Critical Mass

I was certain Martin had tried to contact Julius and Herta Dzornen, but I had no way of knowing if it was before or after he’d been to the Breen mansion. He could have been wanting them to admit their father was also his great-grandfather, and that they needed to fork over Dzornen’s prize money. The King of Sweden gives you a million or so dollars; if Dzornen had invested it wisely there should have been a substantial inheritance. Not, of course, judging by Julius Dzornen’s coach house.

 

I drew some rabbit ears and whiskers on my legal pad. Lotty thought Dzornen must have paid whatever fees and bribes it took to get Kitty Binder out of Vienna in 1939. That meant he acknowledged her paternity and his children knew it. But so what?

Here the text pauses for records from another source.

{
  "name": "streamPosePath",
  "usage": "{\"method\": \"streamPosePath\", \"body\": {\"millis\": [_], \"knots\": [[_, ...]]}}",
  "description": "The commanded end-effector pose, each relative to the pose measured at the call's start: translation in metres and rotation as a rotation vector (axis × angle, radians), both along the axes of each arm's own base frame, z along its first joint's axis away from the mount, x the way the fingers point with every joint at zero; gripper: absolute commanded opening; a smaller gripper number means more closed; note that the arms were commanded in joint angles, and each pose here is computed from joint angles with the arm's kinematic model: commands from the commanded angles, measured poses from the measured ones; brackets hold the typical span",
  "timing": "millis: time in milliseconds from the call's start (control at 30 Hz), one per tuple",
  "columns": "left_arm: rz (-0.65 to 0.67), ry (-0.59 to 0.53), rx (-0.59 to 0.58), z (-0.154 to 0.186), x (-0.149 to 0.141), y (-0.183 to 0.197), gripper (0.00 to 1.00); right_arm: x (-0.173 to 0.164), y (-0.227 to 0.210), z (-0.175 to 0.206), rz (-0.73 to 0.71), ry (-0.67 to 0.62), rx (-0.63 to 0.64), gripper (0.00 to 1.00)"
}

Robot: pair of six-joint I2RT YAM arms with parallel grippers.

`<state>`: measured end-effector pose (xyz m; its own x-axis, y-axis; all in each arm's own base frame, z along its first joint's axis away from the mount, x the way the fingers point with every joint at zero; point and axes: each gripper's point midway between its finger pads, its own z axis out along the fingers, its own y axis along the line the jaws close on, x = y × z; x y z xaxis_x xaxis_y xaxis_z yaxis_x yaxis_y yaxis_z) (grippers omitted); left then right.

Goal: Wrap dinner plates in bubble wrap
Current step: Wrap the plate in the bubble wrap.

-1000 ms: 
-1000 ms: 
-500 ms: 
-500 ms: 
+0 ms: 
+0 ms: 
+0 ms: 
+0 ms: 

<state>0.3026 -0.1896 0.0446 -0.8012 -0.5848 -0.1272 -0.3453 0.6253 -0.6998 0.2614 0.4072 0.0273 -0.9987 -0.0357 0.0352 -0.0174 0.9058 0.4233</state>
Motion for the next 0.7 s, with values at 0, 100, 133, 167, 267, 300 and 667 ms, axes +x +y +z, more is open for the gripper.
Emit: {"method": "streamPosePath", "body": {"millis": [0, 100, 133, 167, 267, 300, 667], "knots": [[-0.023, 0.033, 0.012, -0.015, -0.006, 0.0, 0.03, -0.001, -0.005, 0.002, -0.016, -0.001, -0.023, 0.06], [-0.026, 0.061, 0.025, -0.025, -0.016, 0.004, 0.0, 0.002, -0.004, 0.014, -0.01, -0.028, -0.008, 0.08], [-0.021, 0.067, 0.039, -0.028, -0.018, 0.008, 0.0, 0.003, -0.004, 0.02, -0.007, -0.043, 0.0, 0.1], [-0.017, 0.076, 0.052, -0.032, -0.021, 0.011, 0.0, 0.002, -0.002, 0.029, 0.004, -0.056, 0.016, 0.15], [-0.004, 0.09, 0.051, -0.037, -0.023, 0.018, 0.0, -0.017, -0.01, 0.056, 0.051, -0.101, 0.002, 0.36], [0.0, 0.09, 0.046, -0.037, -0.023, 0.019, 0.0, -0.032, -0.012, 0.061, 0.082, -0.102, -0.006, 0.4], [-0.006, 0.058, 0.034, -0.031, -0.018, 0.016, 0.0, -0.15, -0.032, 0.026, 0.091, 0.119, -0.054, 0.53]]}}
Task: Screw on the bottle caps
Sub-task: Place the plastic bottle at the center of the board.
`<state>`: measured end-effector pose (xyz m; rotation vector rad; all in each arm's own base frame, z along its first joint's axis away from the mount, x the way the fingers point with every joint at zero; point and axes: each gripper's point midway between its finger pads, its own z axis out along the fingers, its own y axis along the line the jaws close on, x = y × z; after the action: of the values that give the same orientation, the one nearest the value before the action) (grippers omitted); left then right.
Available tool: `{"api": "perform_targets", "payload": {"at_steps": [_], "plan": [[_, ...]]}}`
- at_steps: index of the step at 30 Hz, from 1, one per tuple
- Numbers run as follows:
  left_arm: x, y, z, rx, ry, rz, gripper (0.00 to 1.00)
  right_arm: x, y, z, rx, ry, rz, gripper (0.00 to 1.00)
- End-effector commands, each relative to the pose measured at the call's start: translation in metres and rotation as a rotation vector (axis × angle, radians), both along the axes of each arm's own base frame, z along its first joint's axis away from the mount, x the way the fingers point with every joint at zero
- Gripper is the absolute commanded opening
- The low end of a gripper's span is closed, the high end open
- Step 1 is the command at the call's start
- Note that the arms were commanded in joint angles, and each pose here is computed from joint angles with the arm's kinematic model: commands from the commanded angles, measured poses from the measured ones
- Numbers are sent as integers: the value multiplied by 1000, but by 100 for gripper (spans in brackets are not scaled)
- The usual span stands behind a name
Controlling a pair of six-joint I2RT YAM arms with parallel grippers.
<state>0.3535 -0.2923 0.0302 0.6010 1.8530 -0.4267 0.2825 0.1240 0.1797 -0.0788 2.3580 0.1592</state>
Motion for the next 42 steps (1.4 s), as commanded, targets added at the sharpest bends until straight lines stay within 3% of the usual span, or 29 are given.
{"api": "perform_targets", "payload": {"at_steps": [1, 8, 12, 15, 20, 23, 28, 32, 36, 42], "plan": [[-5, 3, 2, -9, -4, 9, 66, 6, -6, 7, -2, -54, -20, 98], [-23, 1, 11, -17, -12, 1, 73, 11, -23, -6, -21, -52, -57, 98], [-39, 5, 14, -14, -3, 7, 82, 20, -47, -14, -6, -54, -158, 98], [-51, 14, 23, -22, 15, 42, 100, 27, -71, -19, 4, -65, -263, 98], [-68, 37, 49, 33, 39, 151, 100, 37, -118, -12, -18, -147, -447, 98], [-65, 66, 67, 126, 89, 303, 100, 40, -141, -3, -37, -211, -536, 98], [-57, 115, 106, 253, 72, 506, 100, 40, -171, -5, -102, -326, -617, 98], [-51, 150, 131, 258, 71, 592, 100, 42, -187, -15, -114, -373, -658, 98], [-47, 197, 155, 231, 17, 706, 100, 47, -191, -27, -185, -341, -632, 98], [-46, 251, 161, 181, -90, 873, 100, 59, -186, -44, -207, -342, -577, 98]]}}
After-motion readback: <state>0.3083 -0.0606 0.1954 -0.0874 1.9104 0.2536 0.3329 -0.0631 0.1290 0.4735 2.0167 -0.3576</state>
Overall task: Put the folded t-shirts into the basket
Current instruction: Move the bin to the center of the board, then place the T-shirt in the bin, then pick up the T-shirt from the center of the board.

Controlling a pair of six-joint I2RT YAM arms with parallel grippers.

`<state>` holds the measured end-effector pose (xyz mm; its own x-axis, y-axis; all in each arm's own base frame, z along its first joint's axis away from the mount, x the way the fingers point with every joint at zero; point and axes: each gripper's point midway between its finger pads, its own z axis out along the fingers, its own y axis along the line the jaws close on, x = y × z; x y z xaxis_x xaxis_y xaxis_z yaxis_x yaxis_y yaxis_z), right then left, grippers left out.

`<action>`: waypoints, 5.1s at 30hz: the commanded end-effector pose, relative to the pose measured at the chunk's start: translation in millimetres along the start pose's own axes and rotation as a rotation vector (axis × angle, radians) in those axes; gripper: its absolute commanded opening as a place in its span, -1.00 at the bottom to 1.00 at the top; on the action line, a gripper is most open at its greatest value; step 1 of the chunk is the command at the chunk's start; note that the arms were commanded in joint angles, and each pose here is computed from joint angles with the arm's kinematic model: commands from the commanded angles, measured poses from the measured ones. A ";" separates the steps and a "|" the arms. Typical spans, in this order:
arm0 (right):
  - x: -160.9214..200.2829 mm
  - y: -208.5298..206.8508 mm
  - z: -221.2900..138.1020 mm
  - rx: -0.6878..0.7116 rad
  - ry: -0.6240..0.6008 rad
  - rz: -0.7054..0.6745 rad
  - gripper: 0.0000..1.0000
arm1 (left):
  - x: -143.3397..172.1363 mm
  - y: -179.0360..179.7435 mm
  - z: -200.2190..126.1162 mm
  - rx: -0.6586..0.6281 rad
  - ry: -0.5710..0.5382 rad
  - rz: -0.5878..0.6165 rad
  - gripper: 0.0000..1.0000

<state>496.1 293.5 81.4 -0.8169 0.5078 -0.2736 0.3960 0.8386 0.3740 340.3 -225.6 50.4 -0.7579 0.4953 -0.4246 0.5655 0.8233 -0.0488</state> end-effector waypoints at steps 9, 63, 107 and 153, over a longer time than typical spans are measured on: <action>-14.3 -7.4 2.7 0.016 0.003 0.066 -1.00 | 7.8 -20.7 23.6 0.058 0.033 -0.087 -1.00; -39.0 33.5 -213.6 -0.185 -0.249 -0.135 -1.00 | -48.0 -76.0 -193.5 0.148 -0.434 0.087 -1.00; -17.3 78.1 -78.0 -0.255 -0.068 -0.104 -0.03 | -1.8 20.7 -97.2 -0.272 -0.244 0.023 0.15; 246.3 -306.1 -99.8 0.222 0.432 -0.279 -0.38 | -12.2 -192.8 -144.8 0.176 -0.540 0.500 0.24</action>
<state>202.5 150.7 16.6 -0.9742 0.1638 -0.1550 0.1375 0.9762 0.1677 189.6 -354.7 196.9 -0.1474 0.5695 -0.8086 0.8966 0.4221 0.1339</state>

They wouldn’t have done away with Martin. Unless Martin had proof that the prize was bogus. I was going around in circles.

 

Whatever awful secret Martin saw in Edward Breen’s old workshop couldn’t have been a blatant statement from Dzornen that he’d faked his research. That was a big “if,” anyway. It also couldn’t have been a photo of Dzornen’s wife shooting Kitty, since Kitty was still alive. Or she’d shot and only hit an arm or a leg. Basta, Vic! I admonished myself. No wild fancies here!

 

Edward Breen worked with all those Nazi rocket scientists after the war. Pre-war physics was a small world; even Nazi physicists would have known Dzornen; that photo from the Radium Institute in Vienna showed him and Martina, with Norwegian and German scientists. Those Nazi rocketeers Edward Breen helped bring into the States, they would have known Martina, too. I could imagine the gossip. Oh, Dzornen, he saved his skin but he sacrificed his student. Yes, she died doing slave labor for our rocket program. And then Breen rubbing Dzornen’s face in it.

 

I tried to picture young Martin seeing a letter about his great-grandmother. Is that what hadn’t added up for him? Nothing to do with his work at Metargon, only the nagging questions about his family?

 

In that case, maybe he’d trundled downstate to the meth house where his mother was pretending to be in rehab. Look, Mom, we could blackmail the Dzornen family, after all. Not over Dzornen’s research, but over their paternity. Her drug pals liked the idea of easy money; they started blackmailing Herta Dzornen, and she sicced some thugs on them.

 

I flung my pen onto the seat in disgust. Speculation, speculation, with no knowledge of anything, including Martin Binder’s character.

 

The rabbits fled into the underbrush, but not because of me. A gray-haired woman had roared into the area, driving my dream car, a red Jaguar XJ12. She let a pale-gold retriever out of the back; the two of them headed for a creek that runs through the woods. That’s what I should be doing, making enough money to spend my days driving my dogs around in Jaguars, not second-guessing someone who understood relativistic principles.

 

I, too, fled the park. Not for the shrubbery, but for Skokie. I rang Kitty Binder’s doorbell with an aggressive finger. After five minutes, I saw the front window blinds part the width of her fingers. Time passed. I rang again, and finally she opened the door the width of the chain bolt.

 

“Ms. Binder, has your daughter been here?” I asked, before she could speak. “I found the place where she’d been staying on the West Side of Chicago. When I went there, her pals shot at me. Maybe you saw the story on the news—one of her old friends was arrested, another seems to be badly injured. Judy is pretty toxic right now. If you’ve heard from her, or she’s here, this would be a very good time to call the police.”

 

She stared at me through the crack in the door, her face frozen in a stew of uneasy emotions: fear, anger, misery. “I told you, no police. The police come and I get killed.”

 

“Is Judy here?” I said. “Or one of her friends? Have they threatened you? If you let me in, I can help.”

 

“I don’t want you in my house again,” she said harshly.

 

“Martin,” I said, desperately trying to keep the conversation alive. “He’s cut off all communications with the world. His boss at Metargon said they haven’t been able to find any ISP—Internet service—addresses he may be using. I talked to Herta and Julius Dzornen yesterday. Martin went to see them but they won’t tell me why. Do you know?”

 

At that, anger blazed uppermost in her. “Those vermin! Worse than rats or cockroaches, lying, stealing—!”

 

“What did they lie to you about?” I asked.

 

“They know, but they pretend that they don’t. It’s been the same story for more than seventy years now.”

 

“They know what? That Benjamin was your father as well as theirs?”

 

She turned her head to one side, to hide the tears that had started to well. I was not supposed to see her as weak. “My father, my real father, was a builder. I told you that before.”

 

“Then why did you go to see Benjamin Dzornen when you got to Chicago?” I asked.